In the 19th and early 20th century, Washington was beset by a few large and powerful lobbies who relied on women, food, and bills of small denomination.

Today, the problem is not so much behemoths, say critics, as diversity. The US population is splitting into narrower and narrower interest groups, each with specific goals, each with a Washington representative and a PAC. The number of association offices in the District of Columbia has doubled in the last 15 years; among those now listed in the city's phone book are the National Association of Pastoral Musicians, the National Association of Nameplate Manufacturers, and the Association of Miscellaneous Ornamental and Architectural Products Contractors.

THESE hundreds of lobbies have at their disposal modern weaponry and tactics. Today's communication and information technology makes possible hard-hitting grass-roots lobby campaigns, which inundate legislators with constituent mail on a particular issue, note University of Kansas political scientists Burdett Loomis and Allan Cigler. A record of excess along these lines was set last year, when financial institution lobbies roused depositors against the proposed withholding of tax on interest and dividend income, swamping Congress with millions of letters. The proposal was soundly defeated.

Then there is money. Contributions to federal candidates from PACs, the campaign finance arms of interest groups, were up 50 percent this election cycle , according to the latest Federal Election Commission statistics.

A typical House candidate will now receive almost one-third of his or her funds from PACs.
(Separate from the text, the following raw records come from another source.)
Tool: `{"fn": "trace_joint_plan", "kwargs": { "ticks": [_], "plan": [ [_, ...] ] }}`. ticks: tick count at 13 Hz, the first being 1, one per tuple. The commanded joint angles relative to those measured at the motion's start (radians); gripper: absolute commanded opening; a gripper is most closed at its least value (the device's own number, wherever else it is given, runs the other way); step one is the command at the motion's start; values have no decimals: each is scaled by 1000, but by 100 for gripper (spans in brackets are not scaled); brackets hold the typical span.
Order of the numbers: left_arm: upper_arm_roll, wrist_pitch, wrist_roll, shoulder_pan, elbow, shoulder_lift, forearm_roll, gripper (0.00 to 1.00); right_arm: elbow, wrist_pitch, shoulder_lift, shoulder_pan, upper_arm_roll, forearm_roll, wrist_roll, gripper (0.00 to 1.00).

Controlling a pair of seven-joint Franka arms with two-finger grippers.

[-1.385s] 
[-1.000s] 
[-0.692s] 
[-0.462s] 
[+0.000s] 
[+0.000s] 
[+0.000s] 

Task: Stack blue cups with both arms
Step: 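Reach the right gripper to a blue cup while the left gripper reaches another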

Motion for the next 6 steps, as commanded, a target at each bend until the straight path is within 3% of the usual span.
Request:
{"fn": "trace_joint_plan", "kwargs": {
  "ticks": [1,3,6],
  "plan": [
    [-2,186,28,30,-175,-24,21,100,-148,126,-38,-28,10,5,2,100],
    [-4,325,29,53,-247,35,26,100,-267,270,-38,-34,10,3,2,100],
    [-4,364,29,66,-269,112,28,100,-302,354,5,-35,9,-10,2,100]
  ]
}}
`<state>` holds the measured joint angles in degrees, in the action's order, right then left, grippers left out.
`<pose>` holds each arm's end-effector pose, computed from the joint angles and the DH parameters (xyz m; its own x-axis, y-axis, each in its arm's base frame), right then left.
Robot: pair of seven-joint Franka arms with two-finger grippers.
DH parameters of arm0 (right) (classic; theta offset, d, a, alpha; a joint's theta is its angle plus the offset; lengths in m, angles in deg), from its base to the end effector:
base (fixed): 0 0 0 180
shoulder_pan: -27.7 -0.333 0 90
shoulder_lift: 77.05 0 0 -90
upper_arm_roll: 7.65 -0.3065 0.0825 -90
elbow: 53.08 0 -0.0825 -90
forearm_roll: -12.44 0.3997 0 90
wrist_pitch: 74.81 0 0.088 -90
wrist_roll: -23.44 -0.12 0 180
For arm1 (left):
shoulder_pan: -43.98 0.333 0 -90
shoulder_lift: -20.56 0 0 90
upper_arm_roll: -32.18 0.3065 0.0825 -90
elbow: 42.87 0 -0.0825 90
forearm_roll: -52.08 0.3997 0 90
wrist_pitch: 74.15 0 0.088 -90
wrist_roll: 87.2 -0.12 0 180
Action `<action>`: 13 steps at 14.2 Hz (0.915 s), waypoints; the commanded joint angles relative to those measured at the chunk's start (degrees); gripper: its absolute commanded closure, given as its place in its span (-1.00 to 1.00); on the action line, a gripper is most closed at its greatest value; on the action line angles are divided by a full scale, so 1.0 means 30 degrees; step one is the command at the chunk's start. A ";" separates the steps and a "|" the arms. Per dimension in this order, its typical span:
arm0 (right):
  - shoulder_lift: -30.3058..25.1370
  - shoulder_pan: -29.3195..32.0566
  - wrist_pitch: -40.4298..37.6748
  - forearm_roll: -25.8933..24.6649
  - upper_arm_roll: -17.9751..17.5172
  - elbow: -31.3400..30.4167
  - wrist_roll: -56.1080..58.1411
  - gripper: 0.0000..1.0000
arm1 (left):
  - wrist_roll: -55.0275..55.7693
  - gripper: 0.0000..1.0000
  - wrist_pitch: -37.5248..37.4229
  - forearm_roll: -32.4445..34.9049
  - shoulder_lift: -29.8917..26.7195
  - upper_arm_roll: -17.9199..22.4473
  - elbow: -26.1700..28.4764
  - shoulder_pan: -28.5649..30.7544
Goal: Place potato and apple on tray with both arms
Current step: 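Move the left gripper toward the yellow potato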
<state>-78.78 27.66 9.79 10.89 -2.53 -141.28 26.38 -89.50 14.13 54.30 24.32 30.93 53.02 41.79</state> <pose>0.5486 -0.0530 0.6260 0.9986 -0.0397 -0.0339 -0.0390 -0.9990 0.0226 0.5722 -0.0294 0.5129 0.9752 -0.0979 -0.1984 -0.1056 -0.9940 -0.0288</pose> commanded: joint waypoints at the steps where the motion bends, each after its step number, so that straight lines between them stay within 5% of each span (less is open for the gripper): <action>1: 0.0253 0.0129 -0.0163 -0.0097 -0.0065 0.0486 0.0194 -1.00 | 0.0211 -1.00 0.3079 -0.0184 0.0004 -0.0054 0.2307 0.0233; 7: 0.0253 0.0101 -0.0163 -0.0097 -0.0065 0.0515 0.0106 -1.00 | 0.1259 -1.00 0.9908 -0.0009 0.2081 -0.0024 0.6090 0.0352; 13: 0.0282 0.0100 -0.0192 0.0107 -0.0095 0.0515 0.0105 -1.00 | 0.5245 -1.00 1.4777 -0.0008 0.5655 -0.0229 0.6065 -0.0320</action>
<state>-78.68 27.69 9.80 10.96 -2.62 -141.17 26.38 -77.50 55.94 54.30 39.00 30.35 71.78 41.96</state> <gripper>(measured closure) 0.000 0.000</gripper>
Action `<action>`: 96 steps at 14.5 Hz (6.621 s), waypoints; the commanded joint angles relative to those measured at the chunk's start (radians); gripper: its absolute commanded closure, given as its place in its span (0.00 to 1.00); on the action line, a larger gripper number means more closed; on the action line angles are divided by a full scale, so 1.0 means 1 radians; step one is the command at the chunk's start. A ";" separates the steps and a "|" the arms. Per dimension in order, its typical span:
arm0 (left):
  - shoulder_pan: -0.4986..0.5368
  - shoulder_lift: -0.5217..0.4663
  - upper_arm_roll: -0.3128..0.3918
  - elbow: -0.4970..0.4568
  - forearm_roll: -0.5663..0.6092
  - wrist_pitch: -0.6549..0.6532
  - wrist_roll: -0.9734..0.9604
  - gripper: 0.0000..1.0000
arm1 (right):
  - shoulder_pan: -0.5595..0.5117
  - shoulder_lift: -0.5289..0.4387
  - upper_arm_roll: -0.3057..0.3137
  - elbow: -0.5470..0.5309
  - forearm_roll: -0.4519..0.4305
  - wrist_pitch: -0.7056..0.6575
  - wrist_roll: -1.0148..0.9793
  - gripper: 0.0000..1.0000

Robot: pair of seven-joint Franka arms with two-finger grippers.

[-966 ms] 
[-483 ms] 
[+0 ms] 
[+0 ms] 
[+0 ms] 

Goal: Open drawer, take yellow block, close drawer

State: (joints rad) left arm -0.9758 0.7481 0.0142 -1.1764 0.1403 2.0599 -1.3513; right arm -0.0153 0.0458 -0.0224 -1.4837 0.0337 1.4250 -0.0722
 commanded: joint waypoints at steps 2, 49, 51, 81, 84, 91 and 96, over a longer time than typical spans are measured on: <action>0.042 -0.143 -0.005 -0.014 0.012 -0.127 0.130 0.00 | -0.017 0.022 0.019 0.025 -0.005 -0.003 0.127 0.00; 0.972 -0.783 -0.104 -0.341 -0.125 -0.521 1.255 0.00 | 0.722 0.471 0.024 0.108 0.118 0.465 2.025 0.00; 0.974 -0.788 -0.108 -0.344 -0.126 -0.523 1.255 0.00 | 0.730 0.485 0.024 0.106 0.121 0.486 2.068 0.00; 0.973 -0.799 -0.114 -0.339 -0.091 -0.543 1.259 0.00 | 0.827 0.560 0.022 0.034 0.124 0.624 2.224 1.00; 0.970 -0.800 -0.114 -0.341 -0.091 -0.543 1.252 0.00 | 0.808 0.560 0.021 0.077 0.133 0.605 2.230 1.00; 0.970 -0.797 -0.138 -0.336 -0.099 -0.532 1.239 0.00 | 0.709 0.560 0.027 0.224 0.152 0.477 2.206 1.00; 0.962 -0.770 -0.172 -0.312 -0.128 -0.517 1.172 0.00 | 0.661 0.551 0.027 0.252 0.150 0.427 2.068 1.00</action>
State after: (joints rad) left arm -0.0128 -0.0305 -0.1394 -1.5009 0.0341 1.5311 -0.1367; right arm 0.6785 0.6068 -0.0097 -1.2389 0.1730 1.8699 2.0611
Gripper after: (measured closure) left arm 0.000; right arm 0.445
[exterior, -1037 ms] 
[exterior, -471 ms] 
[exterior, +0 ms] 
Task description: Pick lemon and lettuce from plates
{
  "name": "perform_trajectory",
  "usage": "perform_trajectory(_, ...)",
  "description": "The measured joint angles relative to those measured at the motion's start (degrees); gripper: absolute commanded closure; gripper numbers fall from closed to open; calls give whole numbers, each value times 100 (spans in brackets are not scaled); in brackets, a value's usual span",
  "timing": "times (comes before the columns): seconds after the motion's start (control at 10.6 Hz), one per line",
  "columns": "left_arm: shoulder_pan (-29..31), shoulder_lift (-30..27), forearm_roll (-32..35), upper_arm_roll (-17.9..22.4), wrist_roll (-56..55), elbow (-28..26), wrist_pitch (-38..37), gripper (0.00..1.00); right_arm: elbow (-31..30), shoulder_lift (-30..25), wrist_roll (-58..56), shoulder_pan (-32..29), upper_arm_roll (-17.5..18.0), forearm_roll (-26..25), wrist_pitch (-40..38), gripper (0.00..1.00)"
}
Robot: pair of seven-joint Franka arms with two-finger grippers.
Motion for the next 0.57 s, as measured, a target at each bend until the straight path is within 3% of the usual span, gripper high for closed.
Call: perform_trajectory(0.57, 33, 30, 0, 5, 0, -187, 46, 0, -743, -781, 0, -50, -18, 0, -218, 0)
And PACs are not the only way a rich and sophisticated lobby, such as the Realtors, can use funds to benefit candidates. There are the legally unlimited independent expenditures. Interest groups are also allowed to pay members of Congress up to $2,000 for speeches.

It doesn't matter that much whether this money is explicitly ''buying'' votes , argues Etzioni.

Lobbies wouldn't spend it, he says, if they didn't feel it produced a Congress more sympathetic to their special interests, and thus less concerned with the overall interests of the nation.

''The decline of the political parties has made the problem worse,'' adds the University of Maryland's Professor Olson. ''Some concern for national effectiveness used to come from the parties.''

Not all observers are convinced that lobbies are gaining undue influence. A number of US political scientists argue that competing interest groups serve as advocates, helping government hear all sides of an issue.

''Special interests have been an important part of our political system since its beginning,'' says Roger Davidson, a specialist in American government for the Congressional Research Service.

Whether PAC spending distorts the political process is a matter of some debate. Michael Malbin, a fellow at the American Enterprise Institute, argues that members of Congress take money from so many PACs that the possible corrupting influence of each donation may be canceled. He doubts that contributions buy added access to lawmakers or cause them to vote often against their natural inclinations.

''All of us react strongly to our own particular concerns, and a fair number of us are likely to let those special concerns determine our vote,'' writes Mr. Malbin. ''As long as that is true, organized interests will continue to play an important role in electoral politics, whatever the rules of campaign finance.''

BACK at the NAR, Jack Carlson says there may be something to the thesis that hundreds of little groups, each after their own special tax break or quota, are preventing Congress from voting in the true national interest.

He says his own experience has taught him that there is a tendency for trade associations to keep splitting into smaller and smaller groups, like subdividing amoeba.

But says his own group is as broadly based as any, and thus wants things that are in general good for the country - incentives for homeownership, in particular.

''I don't think this trade association has crippled economic growth,'' he says.